**What needs to be done**
Determine the count of lines containing "Kindly" in the entries below and return only that figure.

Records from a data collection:
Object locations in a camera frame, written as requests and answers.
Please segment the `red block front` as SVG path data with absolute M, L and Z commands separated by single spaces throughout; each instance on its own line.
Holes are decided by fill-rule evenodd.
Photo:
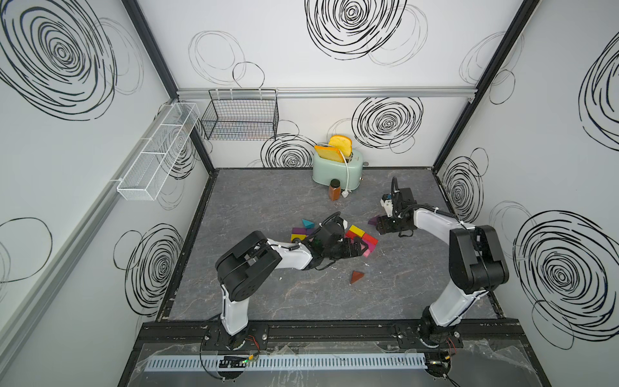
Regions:
M 364 236 L 362 237 L 362 240 L 368 245 L 371 245 L 374 247 L 378 245 L 378 240 L 374 238 L 373 236 L 369 235 L 368 233 L 364 234 Z

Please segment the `brown triangle block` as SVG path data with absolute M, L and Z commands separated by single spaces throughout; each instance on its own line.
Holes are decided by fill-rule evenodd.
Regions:
M 363 272 L 358 272 L 358 271 L 353 271 L 351 274 L 351 280 L 350 280 L 350 284 L 354 284 L 355 282 L 357 282 L 358 280 L 360 280 L 361 278 L 364 277 L 364 273 Z

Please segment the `teal triangle block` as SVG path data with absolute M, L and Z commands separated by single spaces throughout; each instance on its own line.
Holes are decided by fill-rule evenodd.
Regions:
M 303 222 L 304 228 L 306 228 L 306 229 L 314 228 L 314 222 L 309 221 L 307 219 L 303 219 L 302 222 Z

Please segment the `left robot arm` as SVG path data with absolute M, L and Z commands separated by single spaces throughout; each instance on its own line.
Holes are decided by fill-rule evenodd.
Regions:
M 224 253 L 215 268 L 222 291 L 222 328 L 238 338 L 248 328 L 251 296 L 279 269 L 324 270 L 370 250 L 362 236 L 348 230 L 339 212 L 329 215 L 308 235 L 279 242 L 254 231 Z

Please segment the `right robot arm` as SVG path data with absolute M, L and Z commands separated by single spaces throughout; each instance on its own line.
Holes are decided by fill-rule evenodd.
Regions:
M 410 188 L 393 178 L 390 192 L 380 200 L 385 214 L 377 217 L 377 231 L 403 237 L 422 230 L 448 246 L 450 280 L 441 295 L 422 312 L 420 341 L 438 348 L 456 330 L 462 317 L 480 298 L 509 280 L 501 243 L 494 227 L 475 226 L 435 206 L 420 204 Z

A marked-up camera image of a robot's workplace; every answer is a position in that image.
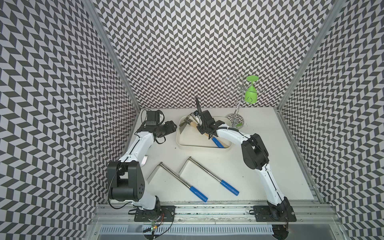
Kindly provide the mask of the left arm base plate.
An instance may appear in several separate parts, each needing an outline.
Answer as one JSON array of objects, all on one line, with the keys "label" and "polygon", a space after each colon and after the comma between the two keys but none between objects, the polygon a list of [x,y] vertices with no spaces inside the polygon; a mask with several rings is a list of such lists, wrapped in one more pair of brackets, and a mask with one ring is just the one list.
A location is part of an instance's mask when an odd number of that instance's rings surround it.
[{"label": "left arm base plate", "polygon": [[137,210],[134,222],[165,222],[171,223],[175,219],[176,206],[160,206],[154,210]]}]

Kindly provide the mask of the wooden handle hoe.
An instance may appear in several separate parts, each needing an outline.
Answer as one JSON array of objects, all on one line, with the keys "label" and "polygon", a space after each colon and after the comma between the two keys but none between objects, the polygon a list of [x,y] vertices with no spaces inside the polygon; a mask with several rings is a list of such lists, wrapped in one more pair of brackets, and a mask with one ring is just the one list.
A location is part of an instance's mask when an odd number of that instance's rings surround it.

**Solution**
2